Top shone his light down. There was a rough ice slope angling down, steep but walkable. His light swept back and forth, then stopped on a pool of blood. Bunny touched the edge of the pool with his boot.

“Boss,” he said quietly, “this hasn't even had time to freeze. Whatever's happening here is still happening.”

They looked at me, and I nodded. “Rules of engagement are as follows. Pick your targets, good muzzle discipline. Let's not cap any friendlies … but gentlemen, I don't intend to bleed for this thing, whatever it is.”

“Hooah,” they said. I could see their inner hardness rising to the surface to supplant their fear. Well, some of their fear. I turned my face away, not wanting them to read whatever expression was there.

The ice slope dropped down into shadows. Everything around us was dead quiet. We were too deep underground to hear the howling winds, and all of the machinery here at Gateway was still.

The silence felt wrong, though. It was not the quiet of something empty, something over. It was the quiet of the poised fist. The tension in my chest was like a vise being tightened around my heart.

I licked my lips, which had gone very dry, and then took one single step down the slope. That's when a shrill scream shattered the silence and something came rushing at me out of the shadows.

It was a man. A soldier. Not a Russian. Not a Chinese.

The man was dressed in the camo pattern of the Marine Corps. His eyes were wide and wild, with no trace of sanity. Bloody drool flew from his lips as he shrieked nonsense words.

“Tekeli-li! Tekeli-li!”

His clothes were torn and splashed with gore and he drove straight at me, stabbing at my heart with a bloody bayonet.

 

CHAPTER TEN

THE VINSON MASSIF

THE SENTINEL RANGE OF THE ELLSWORTH MOUNTAINS

ANTARCTICA

AUGUST 19, 10:41
P.M.

There was no time to dodge out of the way.

He was right there. The blade was falling.

I was dead.

“Tekeli-li! Tekeli-li!”

Then suddenly the man was turning, spinning, twisting, breaking apart as bullets tore into him. I heard the gunshots almost as an aftereffect.
Bang! Bang!
Shot after shot as Top and Bunny fired.

The marine slammed into the wall, rebounded, spun halfway around, and dropped face-forward onto the ground, making no attempt to break his fall. The bayonet clattered to the cold stone and the echoes of the gunshots banged and bounced all around me while I simply stood there. I had not moved at all. I hadn't reacted. Not to evade, not to defend myself.

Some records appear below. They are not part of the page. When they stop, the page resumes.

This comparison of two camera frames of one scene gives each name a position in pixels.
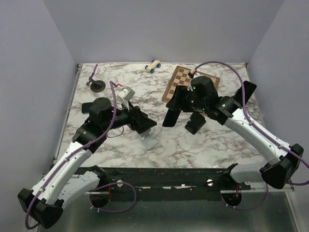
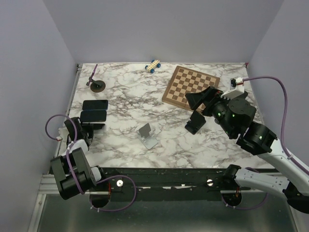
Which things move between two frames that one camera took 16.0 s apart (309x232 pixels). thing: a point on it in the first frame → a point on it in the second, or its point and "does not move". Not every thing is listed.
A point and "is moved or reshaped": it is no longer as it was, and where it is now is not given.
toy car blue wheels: [151, 67] does not move
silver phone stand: [148, 139] does not move
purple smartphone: [90, 79] does not move
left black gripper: [142, 122] → [90, 127]
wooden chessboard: [180, 77] does not move
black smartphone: [171, 118] is moved or reshaped
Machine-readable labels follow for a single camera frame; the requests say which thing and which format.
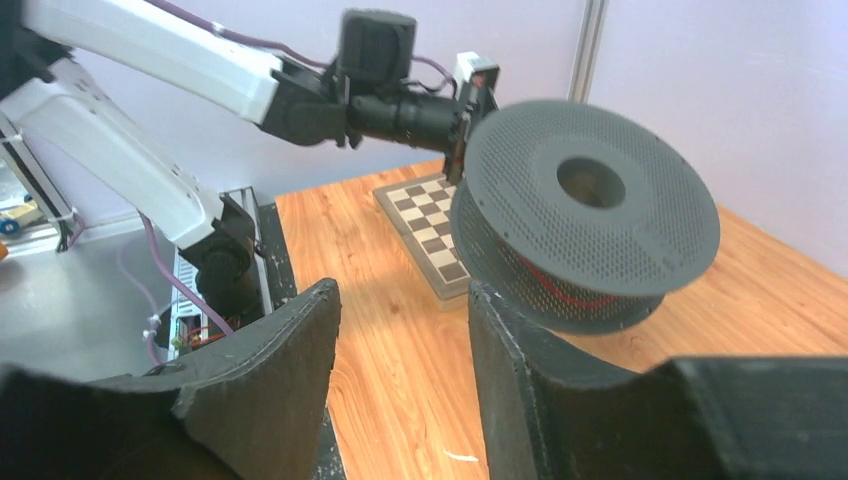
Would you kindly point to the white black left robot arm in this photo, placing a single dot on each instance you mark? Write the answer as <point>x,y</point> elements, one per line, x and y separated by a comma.
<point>159,104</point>

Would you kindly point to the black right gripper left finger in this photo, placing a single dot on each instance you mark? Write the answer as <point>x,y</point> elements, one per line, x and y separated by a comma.
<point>248,406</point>

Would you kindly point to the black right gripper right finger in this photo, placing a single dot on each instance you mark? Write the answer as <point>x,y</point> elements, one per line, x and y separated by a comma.
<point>550,410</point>

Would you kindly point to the grey perforated cable spool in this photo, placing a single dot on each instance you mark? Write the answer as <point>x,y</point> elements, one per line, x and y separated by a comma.
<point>580,218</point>

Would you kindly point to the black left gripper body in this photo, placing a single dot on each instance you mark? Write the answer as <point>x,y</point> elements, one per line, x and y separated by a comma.
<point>423,121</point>

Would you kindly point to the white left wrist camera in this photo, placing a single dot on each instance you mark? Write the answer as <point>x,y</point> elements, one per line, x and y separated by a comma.
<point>477,70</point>

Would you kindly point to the wooden chessboard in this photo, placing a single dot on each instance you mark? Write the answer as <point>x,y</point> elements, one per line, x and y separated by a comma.
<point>419,211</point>

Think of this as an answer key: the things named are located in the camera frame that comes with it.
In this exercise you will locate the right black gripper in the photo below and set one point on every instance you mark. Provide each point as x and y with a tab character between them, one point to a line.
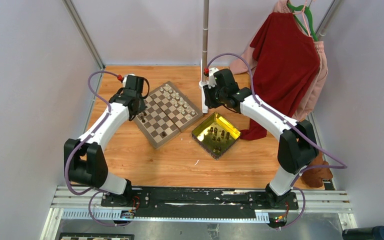
209	101

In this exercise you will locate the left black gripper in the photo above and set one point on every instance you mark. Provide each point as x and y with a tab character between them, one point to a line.
142	106

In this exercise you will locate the wooden folding chess board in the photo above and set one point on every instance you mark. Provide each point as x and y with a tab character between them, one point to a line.
168	110

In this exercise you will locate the gold metal tray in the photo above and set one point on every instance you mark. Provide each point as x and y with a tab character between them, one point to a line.
216	135

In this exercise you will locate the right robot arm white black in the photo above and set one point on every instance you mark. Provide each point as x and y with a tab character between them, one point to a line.
296	139

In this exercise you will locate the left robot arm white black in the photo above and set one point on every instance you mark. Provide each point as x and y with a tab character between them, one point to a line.
85	166

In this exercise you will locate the dark chess rook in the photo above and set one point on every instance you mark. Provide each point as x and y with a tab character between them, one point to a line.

“Cowboy,” said Top. He had to repeat it again, more sharply this time, before I snapped out of it. I blinked at him, then down at the dead marine.

“What—?” I asked.

Bunny hurried over and turned me toward the light, checking to see if I'd been injured, but the blade hadn't touched me. I saw the frown of uncertainty carve itself onto Bunny's face.

“You okay, Boss?” he asked.

“I…”

It was all I could manage. Top came over and they both studied me for a moment, all of us ignoring the dead man.

“You in there, Cap'n,” asked Top gently.

I blinked again and suddenly the strange paralysis was gone. I was myself again and I was back in the moment. It was like waking up from a dream. One of those dreams where you think you're awake but you aren't. You're trapped in that sleep paralysis that keeps you half in one world and half in the other but belonging to neither.

I pushed myself back from them and shook my head. “What just happened?”

No one answered. The facts were all there. Facts, not answers.

I squatted down next to the corpse and rolled him onto his back. He was a Latino man, maybe twenty-three or -four. Probably a good-looking kid in life, but death made him ugly; it made him strangely alien.

“Cowboy,” said Bunny, still using my combat call sign, “what happened to you just now? What was that?”